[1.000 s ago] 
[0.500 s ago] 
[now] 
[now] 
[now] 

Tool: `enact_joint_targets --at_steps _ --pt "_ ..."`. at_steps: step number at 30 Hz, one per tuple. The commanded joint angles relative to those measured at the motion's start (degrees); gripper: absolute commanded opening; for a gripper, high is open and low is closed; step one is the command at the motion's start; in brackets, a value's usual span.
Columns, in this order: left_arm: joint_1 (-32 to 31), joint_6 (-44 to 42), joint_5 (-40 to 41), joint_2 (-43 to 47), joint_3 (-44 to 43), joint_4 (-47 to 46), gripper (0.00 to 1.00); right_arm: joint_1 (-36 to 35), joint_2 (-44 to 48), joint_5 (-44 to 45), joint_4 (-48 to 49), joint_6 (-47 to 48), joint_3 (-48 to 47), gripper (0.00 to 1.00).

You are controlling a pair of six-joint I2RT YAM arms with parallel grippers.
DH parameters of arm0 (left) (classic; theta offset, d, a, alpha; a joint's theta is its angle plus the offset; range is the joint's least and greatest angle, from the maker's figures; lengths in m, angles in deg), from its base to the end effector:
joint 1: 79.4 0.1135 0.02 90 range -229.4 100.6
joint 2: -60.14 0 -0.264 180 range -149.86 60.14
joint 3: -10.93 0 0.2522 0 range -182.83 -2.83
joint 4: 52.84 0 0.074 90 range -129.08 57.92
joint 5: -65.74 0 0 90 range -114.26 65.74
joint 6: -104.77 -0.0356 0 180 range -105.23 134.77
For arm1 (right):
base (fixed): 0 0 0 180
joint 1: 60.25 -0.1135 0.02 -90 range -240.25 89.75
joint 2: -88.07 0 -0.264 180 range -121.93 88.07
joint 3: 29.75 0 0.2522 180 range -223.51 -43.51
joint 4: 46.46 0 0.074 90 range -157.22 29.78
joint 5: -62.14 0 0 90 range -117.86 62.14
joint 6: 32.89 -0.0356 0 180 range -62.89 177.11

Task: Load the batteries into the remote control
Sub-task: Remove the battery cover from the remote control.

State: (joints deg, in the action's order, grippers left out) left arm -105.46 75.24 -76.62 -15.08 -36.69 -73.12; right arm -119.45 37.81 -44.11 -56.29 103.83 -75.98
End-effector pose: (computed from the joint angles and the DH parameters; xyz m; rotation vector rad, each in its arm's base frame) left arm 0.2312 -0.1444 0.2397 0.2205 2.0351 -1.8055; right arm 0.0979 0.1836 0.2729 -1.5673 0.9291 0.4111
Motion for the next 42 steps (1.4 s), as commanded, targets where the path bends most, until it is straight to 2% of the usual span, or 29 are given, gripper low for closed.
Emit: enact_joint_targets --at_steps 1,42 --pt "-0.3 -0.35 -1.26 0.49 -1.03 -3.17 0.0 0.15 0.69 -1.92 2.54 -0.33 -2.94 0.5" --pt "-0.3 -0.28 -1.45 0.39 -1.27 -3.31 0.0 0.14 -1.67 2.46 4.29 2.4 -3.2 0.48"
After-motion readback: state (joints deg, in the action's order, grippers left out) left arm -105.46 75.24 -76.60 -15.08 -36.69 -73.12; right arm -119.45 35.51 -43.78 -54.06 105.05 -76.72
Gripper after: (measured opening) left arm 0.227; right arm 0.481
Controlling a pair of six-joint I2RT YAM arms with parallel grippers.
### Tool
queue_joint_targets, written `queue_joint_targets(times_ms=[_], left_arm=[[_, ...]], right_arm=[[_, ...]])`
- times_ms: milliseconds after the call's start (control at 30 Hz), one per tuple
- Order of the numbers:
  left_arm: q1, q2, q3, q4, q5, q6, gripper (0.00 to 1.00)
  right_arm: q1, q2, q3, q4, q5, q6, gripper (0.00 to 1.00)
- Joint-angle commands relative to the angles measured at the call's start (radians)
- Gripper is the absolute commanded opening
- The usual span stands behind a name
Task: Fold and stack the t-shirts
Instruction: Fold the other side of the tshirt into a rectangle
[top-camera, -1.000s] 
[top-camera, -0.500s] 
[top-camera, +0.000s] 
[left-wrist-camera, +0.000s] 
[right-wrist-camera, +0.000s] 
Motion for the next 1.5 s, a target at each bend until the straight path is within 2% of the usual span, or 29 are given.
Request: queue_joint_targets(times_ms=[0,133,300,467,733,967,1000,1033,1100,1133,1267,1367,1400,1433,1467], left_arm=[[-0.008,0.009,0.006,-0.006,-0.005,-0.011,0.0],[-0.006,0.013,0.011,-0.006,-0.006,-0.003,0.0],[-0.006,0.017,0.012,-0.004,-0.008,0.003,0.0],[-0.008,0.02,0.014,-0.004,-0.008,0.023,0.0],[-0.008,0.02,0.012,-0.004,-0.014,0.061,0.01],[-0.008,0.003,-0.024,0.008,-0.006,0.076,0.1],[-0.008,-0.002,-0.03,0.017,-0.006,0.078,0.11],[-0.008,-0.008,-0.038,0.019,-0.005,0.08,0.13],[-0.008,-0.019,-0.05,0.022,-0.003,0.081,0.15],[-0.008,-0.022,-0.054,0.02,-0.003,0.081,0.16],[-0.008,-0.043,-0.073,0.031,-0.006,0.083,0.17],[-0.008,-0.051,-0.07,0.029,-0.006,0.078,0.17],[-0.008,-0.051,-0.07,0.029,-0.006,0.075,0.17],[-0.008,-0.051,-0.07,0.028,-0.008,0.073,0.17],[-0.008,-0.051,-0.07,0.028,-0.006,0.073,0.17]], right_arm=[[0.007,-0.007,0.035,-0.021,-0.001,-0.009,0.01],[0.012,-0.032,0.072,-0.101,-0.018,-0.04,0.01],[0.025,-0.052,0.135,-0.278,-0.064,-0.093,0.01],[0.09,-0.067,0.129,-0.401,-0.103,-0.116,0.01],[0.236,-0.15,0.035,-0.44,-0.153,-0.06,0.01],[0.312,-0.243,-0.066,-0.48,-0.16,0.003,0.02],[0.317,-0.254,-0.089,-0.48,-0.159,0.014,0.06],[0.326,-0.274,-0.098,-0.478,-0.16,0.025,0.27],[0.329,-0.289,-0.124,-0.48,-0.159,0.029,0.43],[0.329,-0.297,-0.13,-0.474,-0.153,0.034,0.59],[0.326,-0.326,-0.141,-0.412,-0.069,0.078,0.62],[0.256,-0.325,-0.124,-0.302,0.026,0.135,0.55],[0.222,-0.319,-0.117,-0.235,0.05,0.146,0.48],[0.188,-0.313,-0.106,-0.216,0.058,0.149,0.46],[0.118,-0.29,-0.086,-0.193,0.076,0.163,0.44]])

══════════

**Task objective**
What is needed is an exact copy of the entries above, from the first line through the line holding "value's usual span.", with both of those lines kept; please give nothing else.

**Written solution**
[1.000 s ago] 
[0.500 s ago] 
[now] 
[now] 
[now] 

Tool: `enact_joint_targets --at_steps _ --pt "_ ..."`. at_steps: step number at 30 Hz, one per tuple. The commanded joint angles relative to those measured at the motion's start (degrees); gripper: absolute commanded opening; for a gripper, high is open and low is closed; step one is the command at the motion's start; in brackets, a value's usual span.

No part of the exercise is left unanswered.